- **EXERCISE DIRECTIONS**
Retyping the data exactly is the task. Include every line.

- **INFORMATION PROVIDED**
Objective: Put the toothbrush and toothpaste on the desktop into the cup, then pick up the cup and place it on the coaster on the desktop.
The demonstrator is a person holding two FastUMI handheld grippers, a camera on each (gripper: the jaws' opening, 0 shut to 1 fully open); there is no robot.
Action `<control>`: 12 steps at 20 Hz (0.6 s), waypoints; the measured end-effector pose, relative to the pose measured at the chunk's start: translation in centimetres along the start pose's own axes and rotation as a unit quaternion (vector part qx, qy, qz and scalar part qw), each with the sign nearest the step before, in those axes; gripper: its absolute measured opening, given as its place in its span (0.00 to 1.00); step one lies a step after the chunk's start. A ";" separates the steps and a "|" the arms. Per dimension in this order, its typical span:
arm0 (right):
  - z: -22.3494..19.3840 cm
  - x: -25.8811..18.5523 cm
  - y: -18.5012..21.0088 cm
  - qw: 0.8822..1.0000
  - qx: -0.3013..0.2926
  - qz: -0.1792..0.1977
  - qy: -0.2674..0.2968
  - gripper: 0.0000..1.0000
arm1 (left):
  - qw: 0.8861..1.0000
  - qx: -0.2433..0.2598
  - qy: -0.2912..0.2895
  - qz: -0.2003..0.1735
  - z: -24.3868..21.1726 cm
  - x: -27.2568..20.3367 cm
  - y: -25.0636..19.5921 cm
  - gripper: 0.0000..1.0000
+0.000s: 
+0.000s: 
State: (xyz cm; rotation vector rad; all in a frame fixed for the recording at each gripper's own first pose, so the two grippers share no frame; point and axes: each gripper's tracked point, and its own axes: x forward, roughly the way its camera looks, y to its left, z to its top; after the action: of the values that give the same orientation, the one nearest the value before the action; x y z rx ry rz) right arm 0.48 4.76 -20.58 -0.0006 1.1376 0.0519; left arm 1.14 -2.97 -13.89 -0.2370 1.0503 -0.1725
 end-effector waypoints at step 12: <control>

- **ANSWER TO THIS TASK**
Objective: Put the toothbrush and toothpaste on the desktop into the cup, then pick up the cup and place it on the coaster on the desktop.
The demonstrator is a person holding two FastUMI handheld grippers, a camera on each (gripper: the jaws' opening, 0 shut to 1 fully open); there is no robot.
Action `<control>`: 12 steps at 20 Hz (0.6 s), waypoints; the measured end-effector pose, relative to the pose measured at the chunk's start: translation in centimetres along the start pose's own axes and rotation as a unit quaternion (vector part qx, qy, qz and scalar part qw), each with the sign nearest the step before, in those axes; gripper: its absolute measured opening, given as its place in its span (0.00 to 1.00); step one lies a step after the chunk's start. A ";" separates the steps and a "|" the arms. Per dimension in this order, its typical span:
arm0 (right):
  - z: -22.3494..19.3840 cm
  - x: -25.8811..18.5523 cm
  - y: -18.5012..21.0088 cm
  - qw: 0.8822..1.0000
  - qx: -0.3013..0.2926
  - qz: -0.1792..0.1977
  - qy: -0.2674..0.2968
  - gripper: 0.0000..1.0000
arm1 (left):
  - qw: 0.8861..1.0000
  - qx: -0.2433..0.2598
  - qy: -0.2912..0.2895
  - qz: -0.2003..0.1735
  - z: -24.3868..21.1726 cm
  - x: -27.2568..20.3367 cm
  - y: -25.0636..19.5921 cm
  - gripper: 0.0000..1.0000
+0.000s: 
+0.000s: 
State: (xyz cm; rotation vector rad; all in a frame fixed for the recording at each gripper's own first pose, so the two grippers share no frame; point and axes: each gripper's tracked point, and its own axes: x forward, roughly the way its camera looks, y to its left, z to its top; after the action: of the values that give the same orientation, the one nearest the value before the action; x y z rx ry rz) right arm 0.48 4.76 -20.58 -0.0006 1.1376 0.0519; left arm 1.14 -2.97 -13.89 -0.2370 1.0503 -0.1725
 end-effector waypoints at step 12: <control>

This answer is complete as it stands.